> _About this exercise_
Only the lines from the start of the data through the line containing "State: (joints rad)" should be written out, exactly as they are, with both ends included and the pictures left out.

> _Dataset extract_
══════════════════════════════

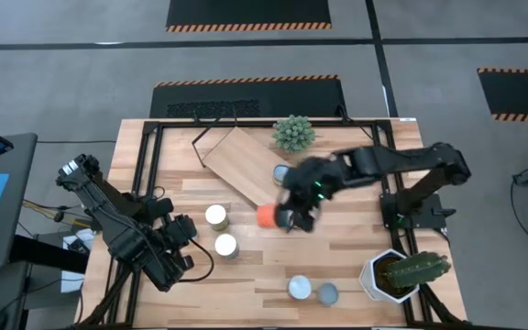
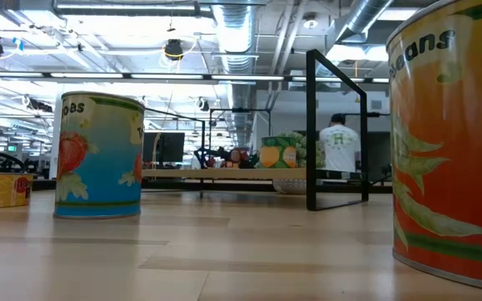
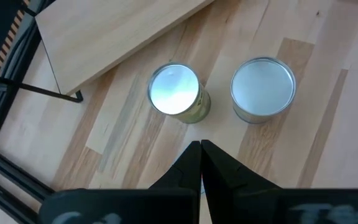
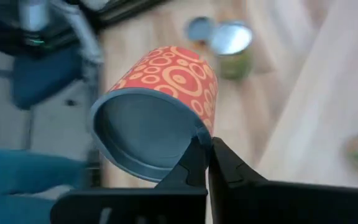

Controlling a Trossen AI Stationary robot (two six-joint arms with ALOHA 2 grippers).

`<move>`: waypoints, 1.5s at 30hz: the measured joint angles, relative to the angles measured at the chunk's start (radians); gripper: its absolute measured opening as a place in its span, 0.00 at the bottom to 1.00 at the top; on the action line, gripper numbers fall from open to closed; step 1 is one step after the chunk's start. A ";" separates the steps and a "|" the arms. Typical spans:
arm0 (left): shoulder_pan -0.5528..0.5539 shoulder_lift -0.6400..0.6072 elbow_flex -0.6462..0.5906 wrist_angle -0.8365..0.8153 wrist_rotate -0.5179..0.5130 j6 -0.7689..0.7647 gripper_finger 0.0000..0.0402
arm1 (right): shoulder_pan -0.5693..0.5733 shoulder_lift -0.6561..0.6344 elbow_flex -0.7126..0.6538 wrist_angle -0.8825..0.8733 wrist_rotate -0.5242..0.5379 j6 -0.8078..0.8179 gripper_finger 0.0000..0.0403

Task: Pick and place cans onto a shelf
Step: Put the canned tomato sauce on the shelf

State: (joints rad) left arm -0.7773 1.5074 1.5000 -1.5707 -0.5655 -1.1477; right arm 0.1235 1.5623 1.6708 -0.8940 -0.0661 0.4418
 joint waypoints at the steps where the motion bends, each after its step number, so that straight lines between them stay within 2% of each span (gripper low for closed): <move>1: 0.000 0.000 0.000 -0.002 0.000 0.000 0.00 | -0.026 0.021 0.000 -0.003 0.002 -0.025 0.01; 4: 0.000 0.000 0.000 0.001 -0.001 -0.001 0.00 | -0.092 0.087 0.000 0.014 -0.009 -0.076 0.01; 8: 0.000 0.000 0.000 0.000 -0.005 -0.003 0.00 | -0.147 0.195 0.038 -0.037 -0.078 -0.140 0.01; 18: 0.000 0.000 0.000 0.000 -0.023 -0.027 0.00 | -0.214 0.446 0.377 -0.369 -0.074 -0.292 0.01; 24: 0.000 0.000 0.000 0.000 -0.026 -0.027 0.00 | -0.218 0.593 0.497 -0.497 -0.058 -0.353 0.01; 31: 0.000 0.000 0.000 0.000 -0.030 -0.027 0.00 | -0.223 0.641 0.520 -0.501 0.024 -0.375 0.01; 39: 0.000 0.000 0.000 0.000 -0.048 -0.033 0.00 | -0.238 0.639 0.515 -0.522 0.035 -0.360 0.01; 45: 0.000 0.000 0.000 0.000 -0.049 -0.053 0.00 | -0.237 0.685 0.516 -0.511 0.039 -0.361 0.01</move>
State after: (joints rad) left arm -0.7773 1.5070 1.5002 -1.5712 -0.6148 -1.2011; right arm -0.1131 2.2476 2.1864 -1.4050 -0.0270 0.0811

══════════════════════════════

> _Written reply_
Controlling a Trossen AI Stationary robot (two six-joint arms with ALOHA 2 grippers).

`<move>`: waypoints, 1.5s at 30hz: the measured joint angles, relative to the angles measured at the chunk's start (radians); gripper: its absolute measured opening as a place in its span, 0.00 at the bottom to 1.00 at the top; on the action line, gripper numbers fall from open to closed; step 1 is one step after the chunk's start. A ";" separates the steps and a "|" the arms. Typical spans:
arm0 (left): shoulder_pan -0.5528..0.5539 shoulder_lift -0.6400..0.6072 elbow_flex -0.6462..0.5906 wrist_angle -0.8365..0.8153 wrist_rotate -0.5179..0.5130 j6 -0.7689..0.7647 gripper_finger 0.0000..0.0402
arm1 (right): shoulder_pan -0.5693..0.5733 shoulder_lift -0.6561..0.6344 elbow_flex -0.7126..0.6538 wrist_angle -0.8825..0.8733 wrist_rotate -0.5242..0.5379 j6 -0.8078..0.8179 gripper_finger 0.0000..0.0403

Task: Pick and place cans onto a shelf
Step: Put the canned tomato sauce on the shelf

State: (joints rad) left arm -0.7773 1.5074 1.5000 -1.5707 -0.5655 -1.1477; right arm 0.1235 1.5623 1.6708 -0.8940 -0.0661 0.4418

No additional output is needed.